> [How to complete this task]: Read the lines below, and copy any that contain the string "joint".

> [Extracted entries]:
+ + + + + + +
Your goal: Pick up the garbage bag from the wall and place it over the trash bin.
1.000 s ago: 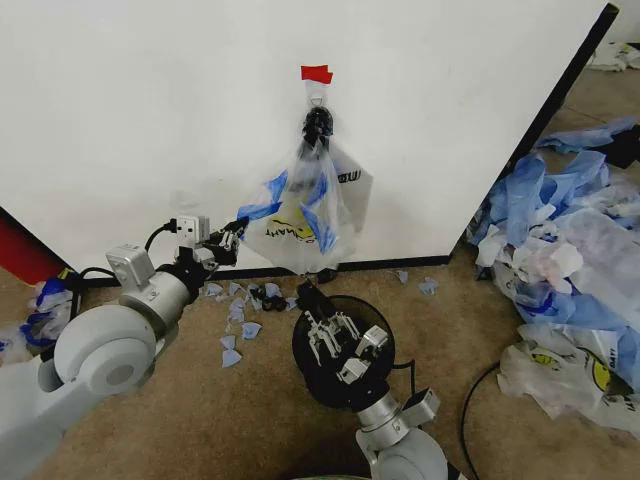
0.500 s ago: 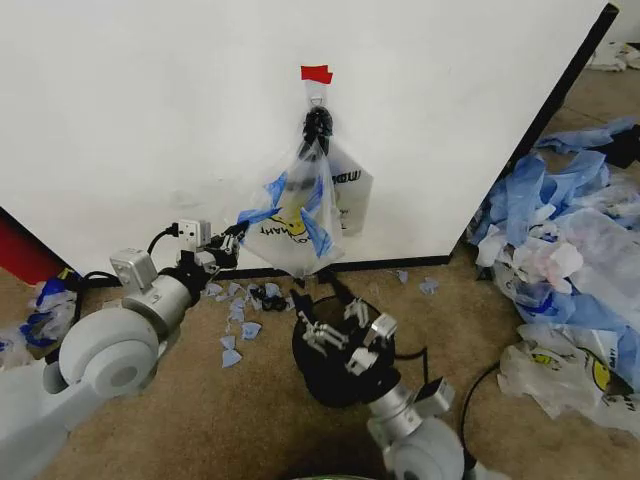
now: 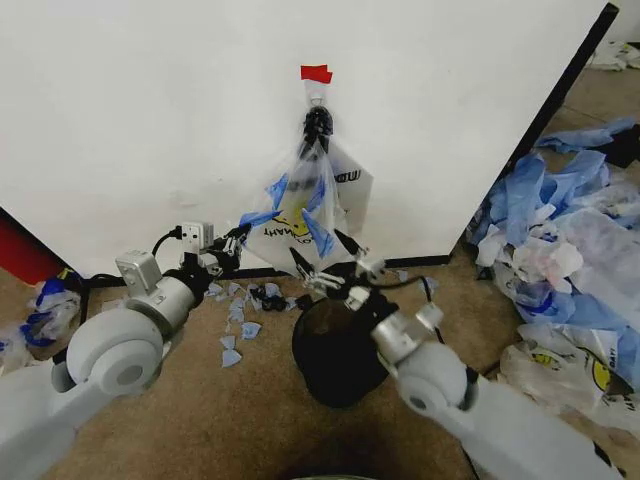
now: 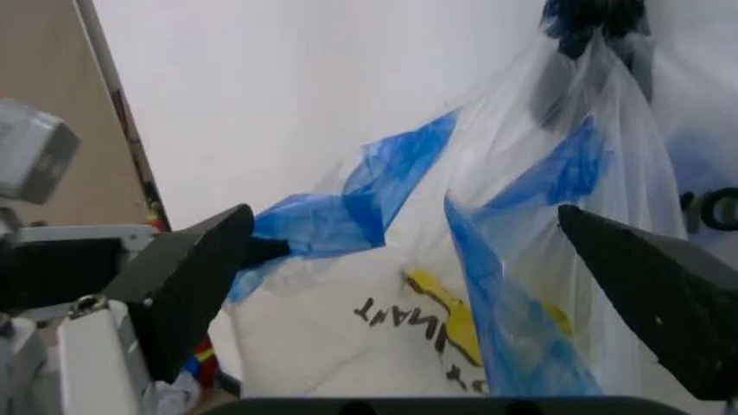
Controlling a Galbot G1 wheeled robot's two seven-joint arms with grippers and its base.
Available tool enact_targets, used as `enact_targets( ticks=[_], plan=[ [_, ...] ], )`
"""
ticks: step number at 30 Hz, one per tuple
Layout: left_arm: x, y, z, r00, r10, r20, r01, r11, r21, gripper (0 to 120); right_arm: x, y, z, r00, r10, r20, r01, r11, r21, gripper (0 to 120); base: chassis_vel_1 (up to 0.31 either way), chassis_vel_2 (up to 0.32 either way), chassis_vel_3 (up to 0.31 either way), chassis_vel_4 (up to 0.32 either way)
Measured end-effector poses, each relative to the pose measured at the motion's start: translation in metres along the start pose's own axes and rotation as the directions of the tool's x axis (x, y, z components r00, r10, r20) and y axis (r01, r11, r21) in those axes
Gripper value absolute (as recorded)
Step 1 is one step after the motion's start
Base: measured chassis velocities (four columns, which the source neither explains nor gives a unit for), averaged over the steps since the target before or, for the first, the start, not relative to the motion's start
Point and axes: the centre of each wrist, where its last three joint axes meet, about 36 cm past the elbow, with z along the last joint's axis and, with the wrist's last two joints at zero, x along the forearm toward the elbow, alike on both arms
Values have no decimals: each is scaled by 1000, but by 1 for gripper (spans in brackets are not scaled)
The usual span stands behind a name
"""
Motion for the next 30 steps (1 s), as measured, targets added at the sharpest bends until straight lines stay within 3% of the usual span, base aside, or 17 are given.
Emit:
enact_targets(
  ticks=[4, 26, 30],
  plan=[
    [0, 0, 2, 1000, -2, 0, 2, 1000, 1, 0, -10, -1, 0, 1000, 3, -15, -2, 1000, 20, 90, 0, 0, 0, 0],
    [3, -2, 6, 1000, -2, 11, 1, 1000, 5, 0, -19, 15, -5, 987, 83, -139, -100, 988, -117, 86, 0, 0, 0, 0],
    [3, -2, 7, 1000, -4, 14, 4, 1000, 6, 0, -21, 18, -6, 985, 87, -151, -105, 988, -117, 75, 0, 0, 0, 0]
  ],
)
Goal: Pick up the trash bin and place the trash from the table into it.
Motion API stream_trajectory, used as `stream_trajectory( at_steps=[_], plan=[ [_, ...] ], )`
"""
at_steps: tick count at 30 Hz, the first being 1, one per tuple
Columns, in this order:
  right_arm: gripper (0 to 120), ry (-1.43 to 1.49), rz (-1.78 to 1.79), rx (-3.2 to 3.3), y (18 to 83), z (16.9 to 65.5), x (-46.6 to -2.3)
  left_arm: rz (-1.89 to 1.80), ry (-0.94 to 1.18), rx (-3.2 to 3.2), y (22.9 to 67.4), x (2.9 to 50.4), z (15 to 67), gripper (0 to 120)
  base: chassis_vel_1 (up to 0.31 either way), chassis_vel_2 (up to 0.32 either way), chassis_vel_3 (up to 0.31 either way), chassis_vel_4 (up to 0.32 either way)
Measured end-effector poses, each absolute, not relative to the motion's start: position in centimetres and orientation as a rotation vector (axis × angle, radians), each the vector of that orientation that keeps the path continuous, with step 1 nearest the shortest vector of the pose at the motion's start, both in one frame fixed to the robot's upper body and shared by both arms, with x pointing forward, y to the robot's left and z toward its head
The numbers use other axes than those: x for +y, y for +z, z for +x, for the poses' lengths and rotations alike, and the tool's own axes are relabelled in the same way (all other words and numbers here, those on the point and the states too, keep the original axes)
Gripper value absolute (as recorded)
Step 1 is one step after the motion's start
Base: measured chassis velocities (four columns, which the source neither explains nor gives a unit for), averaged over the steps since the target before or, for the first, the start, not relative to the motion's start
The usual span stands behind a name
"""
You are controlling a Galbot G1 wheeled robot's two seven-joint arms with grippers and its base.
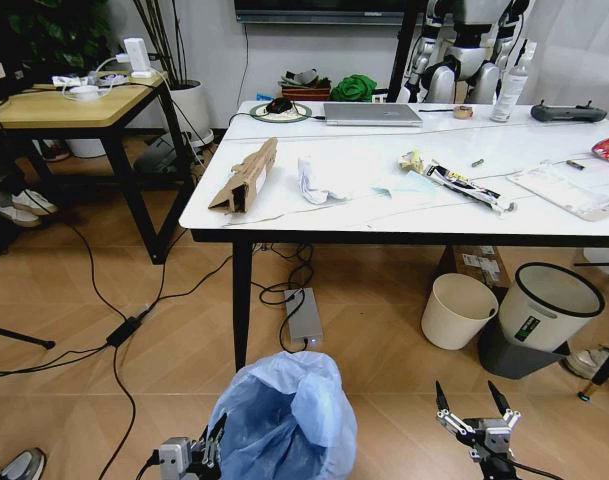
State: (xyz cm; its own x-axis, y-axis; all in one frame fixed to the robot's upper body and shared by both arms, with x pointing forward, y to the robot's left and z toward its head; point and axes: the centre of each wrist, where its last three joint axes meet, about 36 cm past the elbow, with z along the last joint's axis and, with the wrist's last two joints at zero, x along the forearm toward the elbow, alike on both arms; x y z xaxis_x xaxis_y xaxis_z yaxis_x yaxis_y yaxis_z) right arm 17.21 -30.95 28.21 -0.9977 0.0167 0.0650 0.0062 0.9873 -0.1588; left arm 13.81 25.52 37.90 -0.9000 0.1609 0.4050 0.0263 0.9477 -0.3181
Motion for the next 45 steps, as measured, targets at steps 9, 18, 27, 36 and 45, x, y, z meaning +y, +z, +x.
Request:
stream_trajectory(
  at_steps=[9,18,27,36,45],
  plan=[
    [100,0.237,-0.018,-3.068,27.9,17.4,-30.9,-0.075,0.413,-2.657,39.4,27.6,14.8,0,0.0,0.0,0.0,0.0],
    [100,0.182,0.01,-3.088,28.0,17.7,-30.4,-0.091,0.416,-2.644,39.9,27.2,14.7,0,0.0,0.0,0.0,0.0],
    [100,0.185,0.032,-3.1,28.4,17.6,-30.5,-0.096,0.407,-2.651,39.8,26.8,14.6,0,0.0,0.0,0.0,0.0],
    [100,0.159,0.08,-3.104,30.4,17.5,-30.7,-0.096,0.4,-2.655,39.7,26.7,14.6,0,0.0,0.0,0.0,0.0],
    [100,0.154,0.072,-3.117,30.6,17.4,-31.0,-0.104,0.394,-2.653,39.6,26.5,14.5,0,0.0,0.0,0.0,0.0]
  ],
)
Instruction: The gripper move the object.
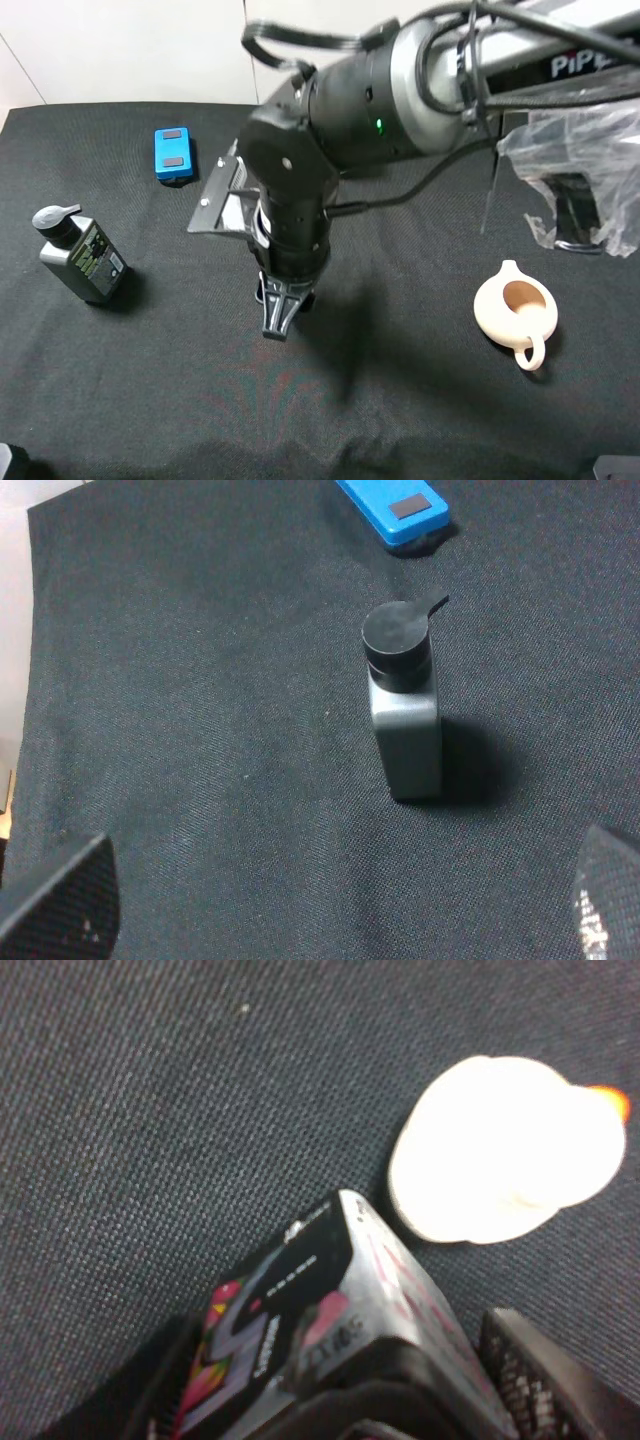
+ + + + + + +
> [Problem solution]:
Controlling a Galbot G1 wheeled robot's two seven-joint arms with grippers and its base.
Point and axes: the centre of each wrist, where its last three joint axes meet, about 36 cm past the elbow, with z along the last joint's axis and, with the wrist's last two joints at zero, x along the forearm toward the elbow, alike on both arms
You are controlling a Galbot G1 wheeled robot's two seven-joint arms with grippers and its base.
State: (xyz cm; its own x-axis, y-axis; all in one frame fixed to the robot's upper body and shared by both arms, with x pointing forward, y to the robot's left and z toward its head; point and axes: the centre of each wrist, where its last three joint axes meet, about 36 cm past the elbow, with z along the last joint's axis and, with the wrist's last two joints at zero, x along the forearm toward the elbow, alike on both arms; x y z xaxis_x xaxis_y xaxis_z yaxis_x yaxis_y yaxis_z) right arm 17.21 -30.95 28.21 -0.9977 0.0167 0.0650 0.0062 0.9873 -0.1588; left arm 13.81 25.52 37.90 -0.9000 0.1609 0.4050 0.0263 0.9477 -0.3181

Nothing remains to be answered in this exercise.